Breaking News
(Foto : JawaPos)

Jasa Tukar Uang Receh itu Riba

Oleh: Gus Nur

(Foto : JawaPos)

Kemarin sedikit nyesek. Dalam grup wali santri ada mama-mama muda yang chat grup dengan sopan.

“Bapak ibu mohon maaf, yang mau tukar uang receh silahkan hubungi saya. Ready banyak, bisa diantar.”

Dan ternyata ada yang respon nanya jasanya berapa, dan lain-lain.

Jadi mikir, separah itu masyarakat sekarang sampe riba yang paling dasar seperti itu gak ngerti. Dianggap riba itu hanya pinjam uang di bank dan berbunga.
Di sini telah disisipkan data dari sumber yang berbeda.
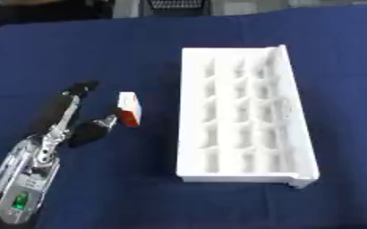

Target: Pick up objects on the table and place them in the box.

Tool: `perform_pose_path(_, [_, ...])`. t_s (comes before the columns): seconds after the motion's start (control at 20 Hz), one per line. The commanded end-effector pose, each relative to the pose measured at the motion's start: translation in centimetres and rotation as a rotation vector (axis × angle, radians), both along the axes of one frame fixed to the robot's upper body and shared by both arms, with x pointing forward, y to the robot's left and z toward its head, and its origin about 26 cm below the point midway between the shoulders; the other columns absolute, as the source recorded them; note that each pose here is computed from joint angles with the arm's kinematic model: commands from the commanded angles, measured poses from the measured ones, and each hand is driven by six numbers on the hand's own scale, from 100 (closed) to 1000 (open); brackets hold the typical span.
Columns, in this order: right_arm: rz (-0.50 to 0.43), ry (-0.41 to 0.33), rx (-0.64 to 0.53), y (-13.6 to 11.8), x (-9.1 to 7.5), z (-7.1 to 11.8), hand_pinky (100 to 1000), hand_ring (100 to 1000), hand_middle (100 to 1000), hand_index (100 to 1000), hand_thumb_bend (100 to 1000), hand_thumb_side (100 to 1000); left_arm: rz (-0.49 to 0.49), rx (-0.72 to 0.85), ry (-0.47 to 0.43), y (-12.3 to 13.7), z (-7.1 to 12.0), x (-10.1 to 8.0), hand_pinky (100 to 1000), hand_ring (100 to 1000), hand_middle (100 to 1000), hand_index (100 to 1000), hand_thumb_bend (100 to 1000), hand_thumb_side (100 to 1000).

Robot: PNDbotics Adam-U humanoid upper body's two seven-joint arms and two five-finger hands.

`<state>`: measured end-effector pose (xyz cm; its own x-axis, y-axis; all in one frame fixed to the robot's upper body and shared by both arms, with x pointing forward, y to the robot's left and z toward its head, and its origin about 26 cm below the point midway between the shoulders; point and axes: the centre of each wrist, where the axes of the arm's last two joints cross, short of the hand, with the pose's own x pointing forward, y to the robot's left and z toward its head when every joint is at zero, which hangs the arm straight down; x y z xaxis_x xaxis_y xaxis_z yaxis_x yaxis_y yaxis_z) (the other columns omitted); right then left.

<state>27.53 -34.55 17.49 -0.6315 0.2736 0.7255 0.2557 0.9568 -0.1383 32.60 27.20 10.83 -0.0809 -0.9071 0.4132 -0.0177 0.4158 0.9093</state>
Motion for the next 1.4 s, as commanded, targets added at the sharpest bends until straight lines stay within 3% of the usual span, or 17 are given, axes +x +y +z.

Lebih miris lagi si Mukidi yang jebolan pesantren malah sibuk nyari-nyari dalil biar aktifitas tadi menjadi halal. Dianggapnyalah hal tadi sebagai suatu jasa, dan dipake ayat tentang rodlo’ah (menyusui) untuk dijadikan justifikasi/pembenaran.

Padahal ini adalah riba yang paling dasar. Tukar menukar barang sejenis yang satu lebih berat/lebih banyak dari yang lain. Nah mari sedikit kita kaji sekarang.

Dari Ubadah bin Shamit ra. bahwa Rasulullah saw. bersabda :

الذهب بالذهب، والفضة بالفضة، والبر بالبر، والشعير بالشعير، والتمر بالتمر، والملح بالملح، مثلاً بمثل، سواء بسواء، يداً بيد، فإذا اختلفت هذه الأصناف فبيعوا كيف شئتم، إذا كان يداً بيد

“Emas ditukar dengan emas, perak dengan perak, gandum dengan gandum, jewawut dengan jewawut, kurma dengan kurma, garam dengan garam, harus semisal dengan semisal, sama dengan sama (sama beratnya/takarannya), dan dari tangan ke tangan (kontan). Maka jika berbeda jenis-jenisnya, juallah sesuka kamu asalkan dari tangan ke tangan (kontan).” (HR. Muslim, At-Tirmidzi, & Abu Dawud)

Hadits ini kan tentang emas, perak, gandum, jewawut, kurma dan garam Gus, gak ada uang? Nah, uang itu dibuat untuk mewakili karakteristik emas. 1. Sebagai alat tukar. 2. Diterima semua kalangan. 3. Punya nominal tertentu.

Maka hukum tentang uang itu mengikuti hukum tentang emas. Kalau dalam kajian fiqih, transaksi emas, perak dan uang disebut Sharfu yang berbeda denga al-bay’u (jual beli barang) atau ijaroh (upah/jual beli jasa). Maka jika komoditinya berupa uang, nilai atau nominal harus sama dan kontan.

Pernah suatu kasus, saya tukar uang sama bang Agus.

  • Bang lagi butuh receh nih. Tuker 100 ribu.
  • Ada di rumah. Mana uangnya, tak ambilkan.
  • Yah, uangnya bawa dulu kesini.
  • Ah, gak percaya banget sih sama saya.
  • Gak gitu bang. Kalo transaksi tukar uang itu harus cash.
  • Loh, saya kan jadi bolak-balik. Pulang ambil uang, trus balik kesini tuker, trus pulang lagi naruh uang, trus ksini lagi.
  • Yah, skali-kali nolong temen sambil joging bakar lemak.

Bahkan muamalah sepele seperti itu harus diusahakan sesuai syariat. Karena seluruh rangkaian aktifitas untuk menyesuaikan dengan syariat itu terhitung ibadah.

Nah dalam masalah tukar uang receh sebenernya bisa disiasati. Jual saja 2 butir permen seharga 5 ribu. Jadikan 1 plastik dengan uang receh 95 ribu. Trus tulis, “ANDA BUTUH UANG RECEH? BELI PERMEN INI, ANDA DAPAT UANG RECEH”. Beres. Maka sah terhitung jual beli.

Tapi harga permennya kok tinggi amat Gus? Gak masalah. Selama pembeli tahu fisik barangnya, dia ridlo dan tidak merasa ditipu, its okay.

Jadi berusaha mencari yang halal itu banyak jalan. Gak perlu memperkosa dalil.